Washington, D.C. 20549

 


 

FORM 8-K

 


 

CURRENT REPORT

 

Pursuant to Section 13 or 15(d) of the Securities Exchange Act of 1934

 

Date of report (Date of earliest event reported): December 13, 2010

 

HCP, INC.

(Exact Name of Registrant as Specified in its Charter)

 


 

Maryland

 

1-08895

 

33-0091377

(State or Other Jurisdiction of
Incorporation)

 

(Commission File Number)

 

(I.R.S. Employer Identification No.)

 

 

 

 

 

3760 Kilroy Airport Way, Suite 300
Long Beach, California

 

 

 

90806

(Address of Principal Executive Offices)

 

 

 

(Zip Code)

 

Registrant’s telephone number including area code: (562) 733-5100

 

No change since last report

(Former Name or Address, if Changed Since Last Report)

 


 

Check the appropriate box below if the Form 8-K filing is intended to simultaneously satisfy the filing obligation of the registrant under any of the following provisions:

 

o            Written communications pursuant to Rule 425 under the Securities Act (17 CFR 230.425)

 

o            Soliciting material pursuant to Rule 14a-12 under the Exchange Act (17 CFR 240.14a-12)

 

o            Pre-commencement communications pursuant to Rule 14d-2(b) under the Exchange Act (17 CFR 240.14d-2(b))

 

o            Pre-commencement communications pursuant to Rule 13e-4(c) under the Exchange Act (17 CFR 240.13e-4(c))

 

 

 



 

Item 1.01.             Entry Into a Material Definitive Agreement.

 

Purchase Agreement

 

On December 13, 2010, HCP, Inc. (the “Company”) entered into a Purchase Agreement (the “Purchase Agreement”) with HCP 2010 REIT LLC, a Delaware limited liability company and an indirect subsidiary of the Company (“Buyer”), HCR ManorCare, Inc., a Delaware corporation (“HCR ManorCare”), HCR Properties, LLC, a Delaware limited liability company and an indirect, wholly owned subsidiary of HCR ManorCare (“PropCo”), and HCR Healthcare, LLC, a Delaware limited liability company and an indirect, wholly owned subsidiary of HCR ManorCare.
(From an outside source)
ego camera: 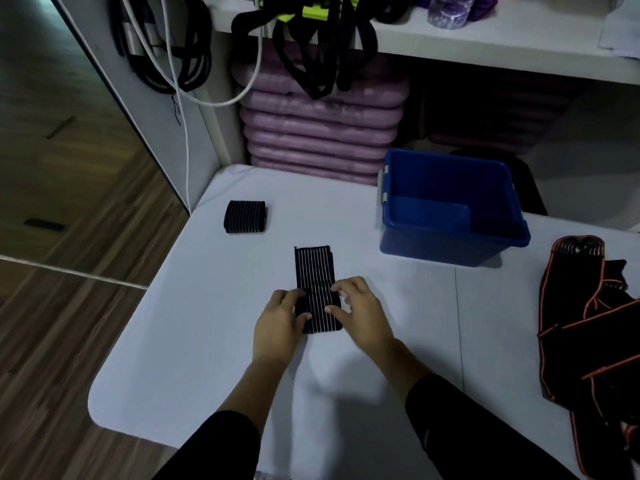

Pursuant to the terms and subject to the conditions set forth in the Purchase Agreement, Buyer will acquire all of the outstanding interests in PropCo (the “Purchase”).  PropCo, through its subsidiaries, owns 338 post-acute, skilled nursing and assisted living centers (the “Facilities”) principally located in Ohio, Pennsylvania, Florida, Illinois and Michigan.  Following the closing of the Purchase (the “Closing”), the Facilities will be leased to a subsidiary of HCR ManorCare pursuant to a long-term, triple-net master lease (as described below) under which HCR ManorCare will operate the Facilities.  HCR ManorCare is owned by private equity funds managed by The Carlyle Group.

 

The Purchase Agreement places an enterprise value on PropCo of $6.1 billion.  At the Closing, HCR ManorCare will receive, subject to adjustment, consideration consisting of $852 million of Company common stock, $200 million of cash, the reinvestment of the proceeds from the repayment of the Company’s existing debt investments and the assumption or repayment of $4.6 billion of HCR ManorCare’s debt, including the approximately $1.7 billion of HCR ManorCare’s debt held by the Company.  If the Closing has not occurred prior to April 15, 2011, then the purchase price will decrease by an amount equal to $675,000 multiplied by a fraction (which shall not be greater than one) equal to the gross financing proceeds (including equity and debt) raised by the Company after the date of the Purchase Agreement divided by $4.1 billion for each day thereafter until the Closing.  The Company can elect to fund some or all of the stock portion of the consideration with cash.

 

In addition, in conjunction with the Purchase and the terms of the Purchase Agreement, the Company will either (i) have the option to purchase a 9.9% equity interest in HCR ManorCare for $95 million at the Closing or (ii) be granted a warrant to purchase a 9.9% equity interest, subject to dilution, in HCR ManorCare exercisable between the second and seventh anniversaries of the consummation of the Closing for $100 million.

 

The Closing is subject to receipt of regulatory approvals, the completion of a pre-Closing reorganization of HCR ManorCare and its subsidiaries and other customary closing conditions.  The Company expects the Closing to occur in the first quarter of 2011, although there can be no assurance that the Purchase will close or, if it does, when the Closing will occur.

 

The parties have made customary representations, warranties and convenants to each other in the Purchase Agreement. In addition, subject to certain limitations, the Company and the Stockholders have agreed to indemnify each other for losses arising out of breaches of its representations, warranties and covenants and HCR ManorCare will indemnify the Company against liabilities relating to HCR ManorCare’s pre-closing operations.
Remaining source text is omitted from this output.